When Paul McCartney released “Here Today” on his 1982 album Tug of War, the world was still grieving the loss of John Lennon, who had been murdered less than two years earlier. For Paul, the grief was not just public — it was personal, intimate, tangled with decades of brotherhood, conflict, brilliance, and unspoken love. “Here Today” is his attempt to speak the words he never got to say while John was alive. In less than three minutes, he crafts one of the most heartbreaking and sincere tributes in modern music.
The song begins quietly, with a delicate string arrangement woven through gentle acoustic guitar. The simplicity is intentional. There’s no grand production, no elaborate studio layering — just a man, his memories, and the silence where a voice used to be. McCartney sings in a tender, slightly trembling tone, almost whispering the first line:
“And if I say I really knew you well, what would your answer be?”
It’s not rhetorical. It’s a real question — one Paul never got to ask.
Throughout the verses, McCartney frames the lyric as a conversation with John: tender, direct, remorseful, loving. He speaks not as a Beatle, not as an icon, but as Paul — the boy who met John on a summer day in 1957, the man who built a life’s work beside him, the friend who lost him too soon.
What makes “Here Today” so powerful is its emotional honesty. Paul admits regret. He acknowledges misunderstandings. He even recalls moments of laughter — the silliness and chaos that shaped their youth. And then, with a kind of aching bravery, he says the words he never said enough in real life:
💬 “I love you.”
In the song, it comes almost suddenly — vulnerable, unguarded, real. And Paul sings it without flourish, without dramatic tension. Just truth.
The string arrangement, courtesy of producer George Martin, lifts the melody with a quiet dignity. It never overshadows the lyric. Instead, it moves like breathing — rising and falling with Paul’s memories.
Musically, “Here Today” is reminiscent of earlier McCartney ballads like “Blackbird” or “Mother Nature’s Son”: acoustic, intimate, deceptively simple. But emotionally, it stands apart. There is no metaphor, no disguising imagery. It is a letter. A confession. A goodbye.

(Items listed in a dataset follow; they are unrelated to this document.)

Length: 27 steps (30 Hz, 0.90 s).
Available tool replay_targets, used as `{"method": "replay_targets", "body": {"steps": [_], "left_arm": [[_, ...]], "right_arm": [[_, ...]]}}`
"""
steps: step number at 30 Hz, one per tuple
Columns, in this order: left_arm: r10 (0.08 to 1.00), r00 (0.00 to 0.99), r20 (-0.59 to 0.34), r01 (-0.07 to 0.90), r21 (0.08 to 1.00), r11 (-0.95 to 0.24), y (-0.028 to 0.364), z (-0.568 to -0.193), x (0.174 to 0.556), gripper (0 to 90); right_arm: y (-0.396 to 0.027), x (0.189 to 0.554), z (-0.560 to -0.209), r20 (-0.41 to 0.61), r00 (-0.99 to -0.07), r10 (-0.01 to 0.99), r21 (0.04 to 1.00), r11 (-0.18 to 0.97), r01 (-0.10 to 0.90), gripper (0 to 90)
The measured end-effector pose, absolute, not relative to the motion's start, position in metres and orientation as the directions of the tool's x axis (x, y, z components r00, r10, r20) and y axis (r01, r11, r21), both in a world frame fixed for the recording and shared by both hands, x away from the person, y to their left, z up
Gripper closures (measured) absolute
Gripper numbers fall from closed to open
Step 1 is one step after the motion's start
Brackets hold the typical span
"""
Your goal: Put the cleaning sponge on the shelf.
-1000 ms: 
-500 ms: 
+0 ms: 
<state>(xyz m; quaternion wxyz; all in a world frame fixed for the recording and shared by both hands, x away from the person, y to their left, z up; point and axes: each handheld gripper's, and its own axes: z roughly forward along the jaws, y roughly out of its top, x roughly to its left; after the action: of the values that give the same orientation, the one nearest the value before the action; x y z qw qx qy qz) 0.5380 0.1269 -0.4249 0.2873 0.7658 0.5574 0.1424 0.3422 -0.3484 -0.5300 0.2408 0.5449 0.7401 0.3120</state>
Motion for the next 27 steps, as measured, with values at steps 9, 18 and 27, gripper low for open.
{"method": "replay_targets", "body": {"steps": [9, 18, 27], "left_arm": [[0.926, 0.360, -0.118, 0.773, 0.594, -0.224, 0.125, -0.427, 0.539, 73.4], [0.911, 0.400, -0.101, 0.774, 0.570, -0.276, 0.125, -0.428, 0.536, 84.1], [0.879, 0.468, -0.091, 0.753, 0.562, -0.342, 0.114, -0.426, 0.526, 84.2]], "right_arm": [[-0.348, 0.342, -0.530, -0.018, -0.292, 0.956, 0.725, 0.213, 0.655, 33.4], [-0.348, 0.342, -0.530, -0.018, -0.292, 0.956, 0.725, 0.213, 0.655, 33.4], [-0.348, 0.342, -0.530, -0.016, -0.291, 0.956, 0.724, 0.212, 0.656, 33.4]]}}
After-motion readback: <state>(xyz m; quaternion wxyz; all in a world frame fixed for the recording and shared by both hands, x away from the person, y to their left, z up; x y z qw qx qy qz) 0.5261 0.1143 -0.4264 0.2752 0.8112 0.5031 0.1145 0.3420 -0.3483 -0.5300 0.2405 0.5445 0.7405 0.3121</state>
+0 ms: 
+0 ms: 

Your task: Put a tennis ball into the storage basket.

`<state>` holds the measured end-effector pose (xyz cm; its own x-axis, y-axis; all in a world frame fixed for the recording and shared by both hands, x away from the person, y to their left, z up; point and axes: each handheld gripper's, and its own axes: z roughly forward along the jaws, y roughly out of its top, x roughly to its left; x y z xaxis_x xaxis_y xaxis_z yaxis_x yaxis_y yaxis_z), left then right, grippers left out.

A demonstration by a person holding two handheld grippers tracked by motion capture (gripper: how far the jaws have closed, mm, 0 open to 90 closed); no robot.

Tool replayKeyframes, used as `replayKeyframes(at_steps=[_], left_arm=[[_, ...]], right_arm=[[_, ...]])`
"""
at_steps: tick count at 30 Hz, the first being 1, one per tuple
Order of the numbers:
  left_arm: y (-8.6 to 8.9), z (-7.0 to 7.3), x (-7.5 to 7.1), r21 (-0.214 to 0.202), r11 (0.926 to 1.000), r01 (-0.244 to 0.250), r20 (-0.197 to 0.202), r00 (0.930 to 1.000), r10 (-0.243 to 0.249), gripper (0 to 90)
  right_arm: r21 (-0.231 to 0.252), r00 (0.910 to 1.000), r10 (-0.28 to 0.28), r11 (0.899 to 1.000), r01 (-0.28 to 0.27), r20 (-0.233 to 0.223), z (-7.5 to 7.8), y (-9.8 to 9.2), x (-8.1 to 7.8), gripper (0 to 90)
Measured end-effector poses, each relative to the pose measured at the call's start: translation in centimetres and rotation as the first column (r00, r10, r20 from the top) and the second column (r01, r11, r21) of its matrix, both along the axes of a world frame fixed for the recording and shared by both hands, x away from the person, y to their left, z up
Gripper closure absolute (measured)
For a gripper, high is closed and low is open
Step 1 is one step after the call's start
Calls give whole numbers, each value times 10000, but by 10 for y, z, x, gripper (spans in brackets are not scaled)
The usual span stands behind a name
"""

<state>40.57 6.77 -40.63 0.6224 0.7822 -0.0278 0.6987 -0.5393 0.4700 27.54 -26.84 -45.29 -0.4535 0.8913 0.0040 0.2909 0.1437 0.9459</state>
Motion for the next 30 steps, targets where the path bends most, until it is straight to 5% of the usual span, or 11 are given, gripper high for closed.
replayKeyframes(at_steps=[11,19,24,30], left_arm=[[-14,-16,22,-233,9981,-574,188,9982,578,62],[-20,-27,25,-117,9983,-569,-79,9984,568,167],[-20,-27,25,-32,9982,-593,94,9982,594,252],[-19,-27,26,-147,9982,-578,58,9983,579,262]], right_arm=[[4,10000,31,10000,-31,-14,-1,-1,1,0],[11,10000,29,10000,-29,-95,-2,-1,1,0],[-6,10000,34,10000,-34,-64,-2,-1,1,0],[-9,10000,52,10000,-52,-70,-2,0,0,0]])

As the song progresses, McCartney speaks of the duality of their bond — the fiery arguments, the creative tension, the affection that lived beneath it all. He reminds the listener that even in conflict, there was love. That their partnership, with all its joys and complexities, was irreplaceable.
When Paul performs “Here Today” live, it becomes something even deeper. He often stands alone on stage, bathed in soft light, holding the same acoustic guitar he played during their early days. Each time, he says to the audience: “This is a song I wrote for John.” His voice sometimes breaks, even after decades. The grief has softened, but it hasn’t vanished. Great love never really lets go.

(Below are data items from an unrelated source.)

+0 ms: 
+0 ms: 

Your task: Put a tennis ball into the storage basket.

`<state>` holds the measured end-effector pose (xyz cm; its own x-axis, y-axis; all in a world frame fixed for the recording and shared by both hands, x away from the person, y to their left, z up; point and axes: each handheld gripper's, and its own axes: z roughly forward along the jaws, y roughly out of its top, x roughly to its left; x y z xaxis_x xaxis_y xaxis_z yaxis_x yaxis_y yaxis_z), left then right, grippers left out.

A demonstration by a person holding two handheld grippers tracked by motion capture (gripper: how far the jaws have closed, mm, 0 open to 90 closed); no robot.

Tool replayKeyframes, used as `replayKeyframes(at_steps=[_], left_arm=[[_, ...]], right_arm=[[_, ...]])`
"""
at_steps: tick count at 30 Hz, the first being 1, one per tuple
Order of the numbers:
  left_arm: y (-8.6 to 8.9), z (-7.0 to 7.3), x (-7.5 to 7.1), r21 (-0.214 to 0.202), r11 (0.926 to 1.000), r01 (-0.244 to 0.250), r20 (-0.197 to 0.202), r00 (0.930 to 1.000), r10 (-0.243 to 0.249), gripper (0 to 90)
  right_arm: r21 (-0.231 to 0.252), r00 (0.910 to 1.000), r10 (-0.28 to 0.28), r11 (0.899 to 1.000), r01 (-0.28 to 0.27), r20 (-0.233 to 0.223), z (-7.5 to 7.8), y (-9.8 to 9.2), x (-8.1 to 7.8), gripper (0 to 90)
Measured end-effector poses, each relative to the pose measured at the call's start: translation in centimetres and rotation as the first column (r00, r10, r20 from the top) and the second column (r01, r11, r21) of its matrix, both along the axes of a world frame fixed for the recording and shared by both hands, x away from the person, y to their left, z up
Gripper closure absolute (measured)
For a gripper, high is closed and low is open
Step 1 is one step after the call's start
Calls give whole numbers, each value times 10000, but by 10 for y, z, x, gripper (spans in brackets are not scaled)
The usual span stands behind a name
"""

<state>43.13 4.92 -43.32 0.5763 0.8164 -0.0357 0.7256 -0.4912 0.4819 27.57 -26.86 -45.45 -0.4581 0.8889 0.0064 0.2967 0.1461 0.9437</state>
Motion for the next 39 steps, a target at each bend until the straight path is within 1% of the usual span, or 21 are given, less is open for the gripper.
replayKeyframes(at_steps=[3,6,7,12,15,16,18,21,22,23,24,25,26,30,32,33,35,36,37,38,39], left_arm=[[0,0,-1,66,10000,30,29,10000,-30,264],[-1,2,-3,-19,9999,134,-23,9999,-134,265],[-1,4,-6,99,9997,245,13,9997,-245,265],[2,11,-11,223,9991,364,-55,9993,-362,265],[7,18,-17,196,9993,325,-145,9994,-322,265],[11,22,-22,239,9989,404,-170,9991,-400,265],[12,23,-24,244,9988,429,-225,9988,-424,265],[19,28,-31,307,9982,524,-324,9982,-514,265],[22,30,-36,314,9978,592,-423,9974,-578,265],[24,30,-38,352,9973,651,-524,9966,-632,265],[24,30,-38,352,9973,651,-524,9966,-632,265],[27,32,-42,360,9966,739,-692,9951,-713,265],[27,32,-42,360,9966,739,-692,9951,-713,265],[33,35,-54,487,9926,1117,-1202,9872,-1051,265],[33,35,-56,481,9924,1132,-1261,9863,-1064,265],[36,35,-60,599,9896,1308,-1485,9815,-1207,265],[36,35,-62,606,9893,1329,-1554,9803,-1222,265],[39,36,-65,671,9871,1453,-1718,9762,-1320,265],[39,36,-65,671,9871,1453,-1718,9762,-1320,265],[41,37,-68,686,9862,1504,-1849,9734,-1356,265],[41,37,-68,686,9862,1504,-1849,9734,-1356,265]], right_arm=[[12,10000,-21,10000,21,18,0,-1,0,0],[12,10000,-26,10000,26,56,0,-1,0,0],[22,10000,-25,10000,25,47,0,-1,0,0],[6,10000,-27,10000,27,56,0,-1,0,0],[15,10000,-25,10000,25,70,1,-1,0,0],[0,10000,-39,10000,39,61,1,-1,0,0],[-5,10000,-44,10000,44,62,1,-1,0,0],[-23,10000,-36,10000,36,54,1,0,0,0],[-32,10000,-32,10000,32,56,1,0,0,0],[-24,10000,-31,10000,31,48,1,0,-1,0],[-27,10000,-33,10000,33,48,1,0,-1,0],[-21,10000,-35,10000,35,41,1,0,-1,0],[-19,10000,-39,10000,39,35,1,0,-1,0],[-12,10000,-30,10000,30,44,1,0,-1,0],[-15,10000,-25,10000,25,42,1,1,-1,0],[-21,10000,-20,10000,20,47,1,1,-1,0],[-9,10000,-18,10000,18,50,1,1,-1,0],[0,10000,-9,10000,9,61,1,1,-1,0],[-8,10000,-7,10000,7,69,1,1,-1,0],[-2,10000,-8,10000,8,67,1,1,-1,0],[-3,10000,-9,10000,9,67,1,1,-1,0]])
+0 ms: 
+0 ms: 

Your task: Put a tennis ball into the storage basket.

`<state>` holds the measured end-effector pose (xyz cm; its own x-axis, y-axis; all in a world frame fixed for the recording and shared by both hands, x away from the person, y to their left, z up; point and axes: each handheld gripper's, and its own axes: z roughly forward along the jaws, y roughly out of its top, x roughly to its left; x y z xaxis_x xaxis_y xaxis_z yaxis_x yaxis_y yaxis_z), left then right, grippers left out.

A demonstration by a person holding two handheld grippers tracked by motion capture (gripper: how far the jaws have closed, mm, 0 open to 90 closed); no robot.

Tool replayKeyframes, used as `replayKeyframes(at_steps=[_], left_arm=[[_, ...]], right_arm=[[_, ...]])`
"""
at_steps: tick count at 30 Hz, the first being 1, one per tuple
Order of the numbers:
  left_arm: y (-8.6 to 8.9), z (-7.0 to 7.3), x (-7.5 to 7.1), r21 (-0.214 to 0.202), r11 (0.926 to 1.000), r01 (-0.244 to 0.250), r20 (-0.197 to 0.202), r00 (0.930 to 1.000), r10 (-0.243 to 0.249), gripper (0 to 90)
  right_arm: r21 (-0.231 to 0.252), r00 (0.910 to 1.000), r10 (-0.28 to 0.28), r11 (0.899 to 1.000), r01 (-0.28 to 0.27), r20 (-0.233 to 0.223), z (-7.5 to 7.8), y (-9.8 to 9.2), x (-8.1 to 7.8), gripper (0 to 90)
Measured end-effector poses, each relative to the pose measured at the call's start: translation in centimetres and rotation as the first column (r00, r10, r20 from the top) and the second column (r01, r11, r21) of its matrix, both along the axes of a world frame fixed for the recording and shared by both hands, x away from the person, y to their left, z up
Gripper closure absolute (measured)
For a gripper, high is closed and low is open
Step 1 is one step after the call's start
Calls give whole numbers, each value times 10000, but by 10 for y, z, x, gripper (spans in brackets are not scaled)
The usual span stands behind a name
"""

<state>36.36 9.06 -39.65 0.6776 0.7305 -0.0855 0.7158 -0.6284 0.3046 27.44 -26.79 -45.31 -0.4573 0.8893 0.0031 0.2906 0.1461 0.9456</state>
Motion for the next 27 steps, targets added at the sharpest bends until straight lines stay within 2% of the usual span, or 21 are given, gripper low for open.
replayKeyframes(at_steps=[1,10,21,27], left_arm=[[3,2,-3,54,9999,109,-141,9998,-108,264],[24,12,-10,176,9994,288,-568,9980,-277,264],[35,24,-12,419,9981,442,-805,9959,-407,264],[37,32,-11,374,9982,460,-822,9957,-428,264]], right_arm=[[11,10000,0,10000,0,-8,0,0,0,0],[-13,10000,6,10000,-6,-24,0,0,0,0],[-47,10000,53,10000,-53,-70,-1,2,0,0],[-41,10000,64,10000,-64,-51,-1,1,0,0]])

What makes “Here Today” endure is not just that it mourns John Lennon — it honors him. It honors the friendship that shaped modern music. It honors the fragile, flawed, beautiful bond between two boys who changed the world together.
At its heart, “Here Today” is a reminder that love, especially the kind forged in youth and tested by time, doesn’t end with death. It lingers in the spaces between words. It lives in memory. It sings in the silence.
Because Paul McCartney’s greatest truth is this: John may be gone,
but in every note of “Here Today”,
he is still here.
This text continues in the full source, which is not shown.